# American citizen, working offshore. Living in Canada? Taxes? Need Visa?



## hyperonexperience (May 17, 2013)

I am an American citizen with an opportunity to work offshore for a non-american non-canadian company. All my taxes from where I will be working (all over the world) will be taken care of by my company, however I am responsible for the taxes where I permanently reside. I currently plan to live in the Pacific Northwest of the USA, but I had always wanted to live in BC. I understand it is very expensive but I think it'll be well worth it considering I am an avid downhill biker.

I will at most be off for 6 weeks, but usually 5 weeks on 5 weeks off.

In the US, I have to claim oversea income unless I am out of the country 330 days per year, so I know for sure I wouldn't be double taxed.

1) If I live in Canada, do I need a visa to live there in 5 week chunks totaling about 182 days a yr?
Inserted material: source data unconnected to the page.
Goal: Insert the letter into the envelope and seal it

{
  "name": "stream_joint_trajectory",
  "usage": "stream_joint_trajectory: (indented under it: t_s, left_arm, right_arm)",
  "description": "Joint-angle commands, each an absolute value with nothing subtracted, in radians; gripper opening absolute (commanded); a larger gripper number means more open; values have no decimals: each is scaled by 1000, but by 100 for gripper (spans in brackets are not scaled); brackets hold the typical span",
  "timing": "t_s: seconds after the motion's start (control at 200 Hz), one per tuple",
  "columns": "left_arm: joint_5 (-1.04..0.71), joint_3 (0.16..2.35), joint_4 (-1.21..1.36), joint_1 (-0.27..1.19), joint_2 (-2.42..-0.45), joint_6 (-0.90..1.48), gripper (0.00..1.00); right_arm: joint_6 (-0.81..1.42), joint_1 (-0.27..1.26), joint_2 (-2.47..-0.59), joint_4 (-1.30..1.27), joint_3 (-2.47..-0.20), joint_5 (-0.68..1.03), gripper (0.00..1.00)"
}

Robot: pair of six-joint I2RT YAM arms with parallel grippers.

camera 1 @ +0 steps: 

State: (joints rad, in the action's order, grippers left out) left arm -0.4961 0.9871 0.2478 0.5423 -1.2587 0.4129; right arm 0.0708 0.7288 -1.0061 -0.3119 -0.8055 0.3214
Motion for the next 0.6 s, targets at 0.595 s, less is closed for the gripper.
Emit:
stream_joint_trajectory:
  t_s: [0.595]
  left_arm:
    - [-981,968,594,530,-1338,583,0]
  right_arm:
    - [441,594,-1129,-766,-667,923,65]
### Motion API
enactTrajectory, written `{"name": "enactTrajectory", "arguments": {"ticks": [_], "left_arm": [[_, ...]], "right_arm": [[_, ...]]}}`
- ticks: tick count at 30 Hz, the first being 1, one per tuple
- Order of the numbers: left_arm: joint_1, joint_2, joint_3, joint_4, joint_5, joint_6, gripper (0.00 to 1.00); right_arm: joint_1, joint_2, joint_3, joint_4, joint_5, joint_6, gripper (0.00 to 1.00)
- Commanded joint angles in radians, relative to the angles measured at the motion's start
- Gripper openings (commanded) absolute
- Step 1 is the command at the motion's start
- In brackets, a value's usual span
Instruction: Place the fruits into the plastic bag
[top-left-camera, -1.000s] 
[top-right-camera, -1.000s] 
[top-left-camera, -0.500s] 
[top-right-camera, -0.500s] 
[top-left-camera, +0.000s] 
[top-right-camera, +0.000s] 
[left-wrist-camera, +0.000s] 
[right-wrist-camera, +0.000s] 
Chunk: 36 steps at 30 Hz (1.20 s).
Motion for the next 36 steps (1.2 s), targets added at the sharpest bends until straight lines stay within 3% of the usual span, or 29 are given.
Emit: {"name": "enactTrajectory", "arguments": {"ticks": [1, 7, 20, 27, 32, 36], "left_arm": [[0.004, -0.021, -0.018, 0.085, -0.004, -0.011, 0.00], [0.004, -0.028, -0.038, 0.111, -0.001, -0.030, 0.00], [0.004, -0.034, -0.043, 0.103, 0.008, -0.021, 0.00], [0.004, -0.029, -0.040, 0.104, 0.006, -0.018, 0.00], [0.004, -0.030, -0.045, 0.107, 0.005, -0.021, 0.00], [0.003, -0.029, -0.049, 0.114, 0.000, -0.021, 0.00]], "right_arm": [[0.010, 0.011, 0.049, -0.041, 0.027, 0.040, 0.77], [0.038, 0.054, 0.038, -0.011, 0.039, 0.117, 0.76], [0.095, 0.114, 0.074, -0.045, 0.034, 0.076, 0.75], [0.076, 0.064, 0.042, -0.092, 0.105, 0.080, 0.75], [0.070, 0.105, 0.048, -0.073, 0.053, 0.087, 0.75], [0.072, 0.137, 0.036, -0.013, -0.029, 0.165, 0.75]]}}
2) If I don't have a Canadian income, nor am I a citizen, am I responsible to claim income taxes for Canada? If so, generally speaking how do Canadian taxes compare to American taxes?


----------



## BBCWatcher (Dec 28, 2012)

I would try to simplify this question. Ignore the tax implications for a moment. Fundamentally you're asking whether a U.S. citizen can take repeated 5 week vacations in Canada.
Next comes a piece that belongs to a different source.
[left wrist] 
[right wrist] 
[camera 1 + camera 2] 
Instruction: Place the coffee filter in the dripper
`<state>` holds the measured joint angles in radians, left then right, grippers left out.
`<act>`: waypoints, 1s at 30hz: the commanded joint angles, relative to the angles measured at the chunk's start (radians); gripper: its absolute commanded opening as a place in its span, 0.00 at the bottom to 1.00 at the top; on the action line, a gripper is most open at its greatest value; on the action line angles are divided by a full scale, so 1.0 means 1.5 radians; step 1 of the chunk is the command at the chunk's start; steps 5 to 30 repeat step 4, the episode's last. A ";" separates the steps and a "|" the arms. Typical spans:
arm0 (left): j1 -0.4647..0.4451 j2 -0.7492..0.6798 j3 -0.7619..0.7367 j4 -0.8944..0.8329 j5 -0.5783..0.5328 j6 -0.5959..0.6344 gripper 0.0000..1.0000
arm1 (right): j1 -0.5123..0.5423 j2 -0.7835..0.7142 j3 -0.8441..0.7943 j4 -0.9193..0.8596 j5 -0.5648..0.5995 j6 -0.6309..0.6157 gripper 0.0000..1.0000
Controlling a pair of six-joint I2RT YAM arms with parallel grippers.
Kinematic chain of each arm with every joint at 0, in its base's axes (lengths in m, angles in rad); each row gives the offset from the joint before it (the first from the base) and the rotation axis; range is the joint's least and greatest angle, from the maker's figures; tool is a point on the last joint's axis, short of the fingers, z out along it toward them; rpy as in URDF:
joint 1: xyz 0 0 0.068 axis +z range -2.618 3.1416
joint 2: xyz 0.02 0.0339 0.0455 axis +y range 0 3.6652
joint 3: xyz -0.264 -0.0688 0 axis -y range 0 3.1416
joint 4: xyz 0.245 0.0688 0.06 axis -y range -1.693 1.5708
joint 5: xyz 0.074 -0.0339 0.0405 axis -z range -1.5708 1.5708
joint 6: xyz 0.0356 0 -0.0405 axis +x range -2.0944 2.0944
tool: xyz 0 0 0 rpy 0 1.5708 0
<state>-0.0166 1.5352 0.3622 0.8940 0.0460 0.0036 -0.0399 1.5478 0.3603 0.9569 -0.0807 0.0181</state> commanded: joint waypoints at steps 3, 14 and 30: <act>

Yes is the short answer. The longer answer is that you're not _guaranteed_ entry into Canada. However, technically you're following the rules. It's a bit precarious, though. I would try to do this for years.

OK, assuming you remain a (frequent) tourist, don't work in Canada (which you can't do anyway as a tourist), don't stay the majority of the year in Canada, and keep a permanent home in Washington, I don't see any problem. You'd be taxed as a Washington state resident.


----------



## Bevdeforges (Nov 16, 2007)

If you are physically present in Canada for 183 days a year, then you may actually be considered "resident" in Canada. It's not a hard and fast rule, but more of an international convention. I know in cases where there is no country in which you spend the majority of the year (i.e. 183 days), they will go to what country you spend the most time in - and that doesn't sound like it will be the US.

Canada taxes its residents (as do most other civilized countries in the world). Only the US taxes its citizens no matter where they live and work. No matter what, you're going to have to file US taxes (even if you take advantage of the FEIE to exclude taxation of your offshore income - but only up to the limit, which is something like $92K). If you are spending more time in Canada than in the US, I think the Canadians may claim you for their own for tax purposes.

Tread carefully on this one.
Cheers,
Bev


----------



## BBCWatcher (Dec 28, 2012)

I _wouldn't_ try this for years, I meant to say.


----------